Altun ayrıyeten, Balkanlar’daki medya çalışmalarının genişlediğini söyleyerek, güçlü ve bağımsız bir medya ekosistemi oluşturulması için bölgede yapılan çalışmaları anlattı.
‘2 BİN 200’ÜN ÜZERİNDE PALAVRA HABERİ İFŞA ETTİK’
Ardından dezenformasyonla uğraşa değinen Altun, “Türkiye dezenformasyona en çok maruz kalan ülkeler ortasındadır. ve maalesef Balkanlar’da da Türkiye’ye yönelik dezenformatif içerikler ve kara propaganda faaliyetleri hatırı sayılır boyuttadır. Vakit zaman bu kirli algı operasyonlarının tıpkı odaklarca üretildiğini gözlemliyoruz. Gerek global güç merkezlerinin bölgedeki çıkar hesapları doğrultusunda yaptığı yayınlar gerekse bu odakların aparatına dönüşen FETÖ’nün Türkiye aykırısı gündeme yakıt taşıması, iftira ve palavra kampanyalarını ağırlaştırıyor. Yüzyıllardır birbirini tanıyan halklar olarak, bu cinsten yıkıcı kampanyalara karşı dikkatli olmalıyız. Bağlantı Başkanlığımız 7/24 palavra ve algı operasyonlarına karşı teyakkuz halinde çalışmalarını yürütmektedir. Bugüne kadar sırf ülkemizde değil, bölgemizde ve dünyada 2 bin 200’ün üzerinde palavra haberi ifşa ettik” tabirlerini kullandı.
‘BALKAN COĞRAFYASINDA PROTOKOLLERİ GENİŞLETMEK İSTİYORUZ’

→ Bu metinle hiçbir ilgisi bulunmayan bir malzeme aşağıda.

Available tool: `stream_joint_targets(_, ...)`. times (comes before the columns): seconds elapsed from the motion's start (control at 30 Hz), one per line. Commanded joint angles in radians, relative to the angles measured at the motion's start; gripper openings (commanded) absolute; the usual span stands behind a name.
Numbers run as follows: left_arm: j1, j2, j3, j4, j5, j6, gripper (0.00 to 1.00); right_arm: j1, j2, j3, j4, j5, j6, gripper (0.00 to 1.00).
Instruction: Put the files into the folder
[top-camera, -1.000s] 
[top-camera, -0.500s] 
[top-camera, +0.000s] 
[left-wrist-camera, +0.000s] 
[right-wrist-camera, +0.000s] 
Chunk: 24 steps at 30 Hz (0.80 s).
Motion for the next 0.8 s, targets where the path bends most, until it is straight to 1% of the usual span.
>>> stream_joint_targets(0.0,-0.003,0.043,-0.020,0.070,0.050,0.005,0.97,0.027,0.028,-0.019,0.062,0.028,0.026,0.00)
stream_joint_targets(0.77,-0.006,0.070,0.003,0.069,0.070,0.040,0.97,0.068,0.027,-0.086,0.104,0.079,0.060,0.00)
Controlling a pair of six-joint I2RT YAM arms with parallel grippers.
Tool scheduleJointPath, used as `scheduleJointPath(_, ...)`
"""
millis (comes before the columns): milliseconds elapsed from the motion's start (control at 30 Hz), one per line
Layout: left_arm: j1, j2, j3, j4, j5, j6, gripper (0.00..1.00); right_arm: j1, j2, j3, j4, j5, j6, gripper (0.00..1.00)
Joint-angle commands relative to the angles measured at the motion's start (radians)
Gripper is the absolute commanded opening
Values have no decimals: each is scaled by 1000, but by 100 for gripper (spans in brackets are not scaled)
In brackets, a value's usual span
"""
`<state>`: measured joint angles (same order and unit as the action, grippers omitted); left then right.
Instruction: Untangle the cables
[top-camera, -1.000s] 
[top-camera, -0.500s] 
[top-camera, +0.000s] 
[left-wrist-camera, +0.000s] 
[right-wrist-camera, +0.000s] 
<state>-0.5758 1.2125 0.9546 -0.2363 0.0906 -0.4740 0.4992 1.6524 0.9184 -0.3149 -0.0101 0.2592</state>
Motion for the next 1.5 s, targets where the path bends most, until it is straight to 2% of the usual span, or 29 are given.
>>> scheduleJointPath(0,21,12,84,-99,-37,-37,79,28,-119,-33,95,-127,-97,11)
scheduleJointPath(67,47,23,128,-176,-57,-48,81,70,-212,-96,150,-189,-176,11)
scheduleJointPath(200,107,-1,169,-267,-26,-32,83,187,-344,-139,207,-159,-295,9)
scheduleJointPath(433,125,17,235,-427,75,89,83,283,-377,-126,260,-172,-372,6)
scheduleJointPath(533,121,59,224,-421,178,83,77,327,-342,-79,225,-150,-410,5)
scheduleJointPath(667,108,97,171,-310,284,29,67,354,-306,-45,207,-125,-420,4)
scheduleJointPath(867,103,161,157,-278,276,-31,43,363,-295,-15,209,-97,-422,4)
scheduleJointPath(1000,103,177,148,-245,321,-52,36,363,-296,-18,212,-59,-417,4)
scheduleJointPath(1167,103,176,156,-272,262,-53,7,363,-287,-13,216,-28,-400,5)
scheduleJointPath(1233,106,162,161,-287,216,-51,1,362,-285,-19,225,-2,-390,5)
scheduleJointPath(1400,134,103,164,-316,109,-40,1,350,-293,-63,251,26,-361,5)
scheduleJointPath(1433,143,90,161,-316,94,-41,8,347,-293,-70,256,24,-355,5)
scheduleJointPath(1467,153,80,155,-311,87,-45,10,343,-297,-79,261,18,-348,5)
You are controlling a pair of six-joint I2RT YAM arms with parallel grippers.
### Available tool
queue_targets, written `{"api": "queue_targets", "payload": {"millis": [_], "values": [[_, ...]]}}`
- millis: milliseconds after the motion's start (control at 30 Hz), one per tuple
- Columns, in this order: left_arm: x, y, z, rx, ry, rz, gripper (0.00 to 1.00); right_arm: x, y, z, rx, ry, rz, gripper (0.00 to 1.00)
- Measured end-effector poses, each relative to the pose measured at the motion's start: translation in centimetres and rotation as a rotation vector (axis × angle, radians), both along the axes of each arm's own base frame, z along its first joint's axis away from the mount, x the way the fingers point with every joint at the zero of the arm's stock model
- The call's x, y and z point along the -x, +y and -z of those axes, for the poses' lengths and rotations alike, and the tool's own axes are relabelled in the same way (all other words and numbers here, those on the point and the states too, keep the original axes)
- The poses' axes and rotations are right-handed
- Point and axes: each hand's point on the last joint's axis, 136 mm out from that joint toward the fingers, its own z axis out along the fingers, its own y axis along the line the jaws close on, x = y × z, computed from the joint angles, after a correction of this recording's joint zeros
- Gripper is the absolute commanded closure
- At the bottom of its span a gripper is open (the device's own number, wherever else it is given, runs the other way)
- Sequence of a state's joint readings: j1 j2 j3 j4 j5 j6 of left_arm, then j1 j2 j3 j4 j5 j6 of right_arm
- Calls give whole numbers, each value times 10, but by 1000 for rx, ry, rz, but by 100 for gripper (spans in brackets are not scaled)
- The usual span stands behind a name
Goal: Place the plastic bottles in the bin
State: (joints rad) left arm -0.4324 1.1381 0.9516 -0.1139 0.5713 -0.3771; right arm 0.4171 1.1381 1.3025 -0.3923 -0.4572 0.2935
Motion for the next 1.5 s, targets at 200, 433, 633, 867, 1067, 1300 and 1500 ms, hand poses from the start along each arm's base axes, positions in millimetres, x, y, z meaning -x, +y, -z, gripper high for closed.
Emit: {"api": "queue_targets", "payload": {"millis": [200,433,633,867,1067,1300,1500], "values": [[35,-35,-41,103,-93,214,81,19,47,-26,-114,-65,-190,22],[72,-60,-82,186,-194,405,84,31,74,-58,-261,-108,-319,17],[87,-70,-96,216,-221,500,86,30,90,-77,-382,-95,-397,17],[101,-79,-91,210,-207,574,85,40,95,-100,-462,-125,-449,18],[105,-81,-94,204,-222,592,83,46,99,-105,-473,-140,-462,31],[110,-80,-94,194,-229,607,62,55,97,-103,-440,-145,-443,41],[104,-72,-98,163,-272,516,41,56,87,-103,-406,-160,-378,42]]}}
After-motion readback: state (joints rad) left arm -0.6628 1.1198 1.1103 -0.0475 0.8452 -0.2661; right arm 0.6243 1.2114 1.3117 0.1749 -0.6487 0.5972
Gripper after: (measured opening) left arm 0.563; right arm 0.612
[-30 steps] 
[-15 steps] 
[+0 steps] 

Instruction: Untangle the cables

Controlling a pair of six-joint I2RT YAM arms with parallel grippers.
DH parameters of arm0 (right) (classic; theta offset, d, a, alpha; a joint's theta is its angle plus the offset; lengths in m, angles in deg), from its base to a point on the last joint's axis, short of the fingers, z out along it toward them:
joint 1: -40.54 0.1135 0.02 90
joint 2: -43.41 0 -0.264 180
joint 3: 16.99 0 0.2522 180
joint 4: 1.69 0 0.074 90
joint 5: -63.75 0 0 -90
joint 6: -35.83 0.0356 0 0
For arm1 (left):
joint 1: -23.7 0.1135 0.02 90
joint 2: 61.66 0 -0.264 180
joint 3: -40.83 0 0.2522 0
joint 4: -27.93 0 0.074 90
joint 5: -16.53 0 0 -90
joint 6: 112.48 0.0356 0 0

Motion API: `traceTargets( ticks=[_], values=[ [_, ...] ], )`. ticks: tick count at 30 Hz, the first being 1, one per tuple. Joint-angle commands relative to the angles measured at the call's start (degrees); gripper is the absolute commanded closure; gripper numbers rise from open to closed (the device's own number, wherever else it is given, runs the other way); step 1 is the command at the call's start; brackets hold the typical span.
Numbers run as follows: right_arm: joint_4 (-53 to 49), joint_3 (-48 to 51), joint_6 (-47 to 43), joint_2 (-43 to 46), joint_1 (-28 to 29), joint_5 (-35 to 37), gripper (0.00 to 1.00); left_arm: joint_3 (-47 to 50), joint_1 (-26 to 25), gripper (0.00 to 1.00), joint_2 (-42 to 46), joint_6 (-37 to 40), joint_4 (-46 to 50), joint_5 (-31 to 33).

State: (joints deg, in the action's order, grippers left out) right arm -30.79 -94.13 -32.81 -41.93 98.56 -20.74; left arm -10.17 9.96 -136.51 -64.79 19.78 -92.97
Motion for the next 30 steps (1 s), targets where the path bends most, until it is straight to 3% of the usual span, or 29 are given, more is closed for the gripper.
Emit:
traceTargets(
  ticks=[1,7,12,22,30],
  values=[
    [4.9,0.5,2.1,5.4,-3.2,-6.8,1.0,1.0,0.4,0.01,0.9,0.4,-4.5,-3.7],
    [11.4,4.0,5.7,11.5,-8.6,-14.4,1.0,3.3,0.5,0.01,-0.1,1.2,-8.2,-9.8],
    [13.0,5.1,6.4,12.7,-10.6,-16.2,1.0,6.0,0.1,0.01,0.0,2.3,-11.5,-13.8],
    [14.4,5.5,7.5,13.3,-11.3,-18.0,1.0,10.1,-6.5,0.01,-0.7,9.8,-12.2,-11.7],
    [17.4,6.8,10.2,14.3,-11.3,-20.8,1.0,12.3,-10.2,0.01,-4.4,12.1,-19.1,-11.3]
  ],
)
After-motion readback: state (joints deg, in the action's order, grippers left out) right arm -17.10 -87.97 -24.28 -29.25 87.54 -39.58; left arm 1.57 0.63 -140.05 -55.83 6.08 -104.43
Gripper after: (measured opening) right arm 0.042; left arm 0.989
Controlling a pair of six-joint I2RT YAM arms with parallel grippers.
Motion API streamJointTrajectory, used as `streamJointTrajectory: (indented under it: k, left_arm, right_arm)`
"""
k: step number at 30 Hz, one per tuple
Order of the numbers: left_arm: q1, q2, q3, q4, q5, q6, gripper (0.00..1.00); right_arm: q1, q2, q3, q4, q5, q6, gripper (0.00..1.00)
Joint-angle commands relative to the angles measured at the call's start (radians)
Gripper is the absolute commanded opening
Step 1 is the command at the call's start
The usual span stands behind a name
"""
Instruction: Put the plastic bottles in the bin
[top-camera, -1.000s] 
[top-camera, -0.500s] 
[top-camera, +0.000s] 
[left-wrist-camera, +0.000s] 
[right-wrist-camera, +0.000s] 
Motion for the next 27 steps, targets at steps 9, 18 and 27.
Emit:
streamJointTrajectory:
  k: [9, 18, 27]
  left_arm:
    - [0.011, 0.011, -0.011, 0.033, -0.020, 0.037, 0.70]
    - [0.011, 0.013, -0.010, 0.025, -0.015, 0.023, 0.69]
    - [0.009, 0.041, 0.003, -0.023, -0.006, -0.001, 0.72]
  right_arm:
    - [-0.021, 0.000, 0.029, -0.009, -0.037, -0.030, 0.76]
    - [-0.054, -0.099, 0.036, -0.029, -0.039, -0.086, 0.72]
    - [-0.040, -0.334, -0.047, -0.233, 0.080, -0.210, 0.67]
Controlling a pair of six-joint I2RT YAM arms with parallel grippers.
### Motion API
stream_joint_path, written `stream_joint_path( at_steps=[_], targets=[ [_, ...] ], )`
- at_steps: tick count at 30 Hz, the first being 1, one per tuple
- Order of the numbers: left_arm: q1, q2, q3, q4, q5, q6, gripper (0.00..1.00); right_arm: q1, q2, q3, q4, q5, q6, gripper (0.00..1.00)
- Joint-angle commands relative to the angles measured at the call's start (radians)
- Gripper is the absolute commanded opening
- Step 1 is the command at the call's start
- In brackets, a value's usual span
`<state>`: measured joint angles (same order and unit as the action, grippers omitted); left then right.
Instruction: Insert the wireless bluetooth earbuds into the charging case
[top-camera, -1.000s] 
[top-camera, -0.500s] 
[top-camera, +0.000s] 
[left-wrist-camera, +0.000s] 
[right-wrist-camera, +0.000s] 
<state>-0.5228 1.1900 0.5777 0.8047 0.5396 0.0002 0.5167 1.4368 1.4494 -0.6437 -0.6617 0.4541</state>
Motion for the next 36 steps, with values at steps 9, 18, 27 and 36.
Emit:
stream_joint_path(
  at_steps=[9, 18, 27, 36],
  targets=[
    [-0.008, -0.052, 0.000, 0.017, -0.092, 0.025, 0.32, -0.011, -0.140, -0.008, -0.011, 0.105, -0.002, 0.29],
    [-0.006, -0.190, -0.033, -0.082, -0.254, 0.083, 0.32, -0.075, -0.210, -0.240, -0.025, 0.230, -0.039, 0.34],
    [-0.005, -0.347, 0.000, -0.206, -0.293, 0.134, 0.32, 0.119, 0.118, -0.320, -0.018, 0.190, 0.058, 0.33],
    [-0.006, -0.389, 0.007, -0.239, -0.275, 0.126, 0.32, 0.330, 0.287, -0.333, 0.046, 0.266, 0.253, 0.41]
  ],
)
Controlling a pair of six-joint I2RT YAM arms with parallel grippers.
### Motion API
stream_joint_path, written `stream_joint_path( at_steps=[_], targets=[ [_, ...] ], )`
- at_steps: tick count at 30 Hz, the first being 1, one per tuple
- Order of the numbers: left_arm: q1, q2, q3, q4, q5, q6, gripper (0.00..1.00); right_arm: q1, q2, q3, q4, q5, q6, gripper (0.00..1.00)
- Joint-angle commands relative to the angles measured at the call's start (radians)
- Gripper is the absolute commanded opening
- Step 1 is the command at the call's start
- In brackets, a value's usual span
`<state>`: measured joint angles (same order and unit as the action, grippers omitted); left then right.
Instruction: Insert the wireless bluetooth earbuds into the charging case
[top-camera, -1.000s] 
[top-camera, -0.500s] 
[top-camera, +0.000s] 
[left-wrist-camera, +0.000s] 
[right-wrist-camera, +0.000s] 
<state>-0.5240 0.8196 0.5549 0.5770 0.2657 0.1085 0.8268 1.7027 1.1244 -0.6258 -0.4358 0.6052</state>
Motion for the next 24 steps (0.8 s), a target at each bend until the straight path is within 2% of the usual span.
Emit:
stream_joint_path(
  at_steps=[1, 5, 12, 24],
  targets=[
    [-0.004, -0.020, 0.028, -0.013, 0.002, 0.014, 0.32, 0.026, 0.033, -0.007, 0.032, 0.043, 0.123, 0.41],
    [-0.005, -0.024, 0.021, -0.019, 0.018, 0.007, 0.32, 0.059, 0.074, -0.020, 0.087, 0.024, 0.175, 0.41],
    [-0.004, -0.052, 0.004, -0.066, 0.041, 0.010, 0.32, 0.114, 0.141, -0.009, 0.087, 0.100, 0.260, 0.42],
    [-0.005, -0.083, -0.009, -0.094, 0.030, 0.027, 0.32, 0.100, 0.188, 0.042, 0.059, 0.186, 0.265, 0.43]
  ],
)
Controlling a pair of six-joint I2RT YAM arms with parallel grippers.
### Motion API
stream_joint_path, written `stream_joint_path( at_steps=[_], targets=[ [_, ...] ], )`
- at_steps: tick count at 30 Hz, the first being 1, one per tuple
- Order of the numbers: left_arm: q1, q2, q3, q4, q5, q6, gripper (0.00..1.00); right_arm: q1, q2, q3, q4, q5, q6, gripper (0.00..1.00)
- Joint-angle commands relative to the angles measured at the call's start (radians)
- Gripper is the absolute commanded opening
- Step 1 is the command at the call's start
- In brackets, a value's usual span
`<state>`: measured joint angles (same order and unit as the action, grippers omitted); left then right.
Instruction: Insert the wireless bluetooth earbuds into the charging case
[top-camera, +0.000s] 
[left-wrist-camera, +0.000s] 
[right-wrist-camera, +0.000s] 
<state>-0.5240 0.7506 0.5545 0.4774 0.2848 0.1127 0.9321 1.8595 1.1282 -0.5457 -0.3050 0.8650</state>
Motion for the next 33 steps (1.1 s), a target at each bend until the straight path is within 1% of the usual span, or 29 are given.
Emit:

Altun, dezenformasyonla çabanın kurumsallaşmasını ve bu alanda deneyim paylaşımını son derece değerli gördüklerini işaret ederek, “Önemsediğimiz bir öteki sorun de medyanın ayrıştırıcı, ötekileştirici lisandan arınma noktasında daha fazla hassasiyet göstermesi gerektiği konusudur. Bilhassa kırılgan devirlerde ve coğrafyalarda, hakikat toprağında yeşeren bir uzlaşıya, bir anlayışa ve birlikteliğe vesile olmak sırf habercilik sorumluluğu değil tıpkı vakitte insani bir vazifedir. Bağlantı Başkanlığı olarak bizler, Türkiye Bağlantı Modeli çerçevesinde bağlantısı kalbi bağlar kuran bir süreç olarak telakki ediyoruz. Saraybosna’da, Tiran’da, Atina’da ve Sofya’da olmak üzere 4 Balkan başşehrinde ‘Stratcom Public Forum: Daha Adil Bir Dünya Mümkün’ başlıklı memleketler arası paneller düzenledik. Cumhurbaşkanlığı Bağlantı Başkanlığı olarak, dış temsilciliklerimizle koordineli formda pek çok vesileyle sizlerle bir ortaya geliyoruz. Bağlantı alanındaki iş birliğimizi derinleştirme bakımından önemsediğimiz iki mutabakat zaptını geçtiğimiz yıl Arnavutluk ve Sırbistan ile imzaladık. Ortak medya projeleri, eğitimler ve dezenformasyonla çaba mevzularında uyum sistemlerine imkan sağlayan bu protokolleri Balkan coğrafyasında genişletmek istiyoruz” dedi.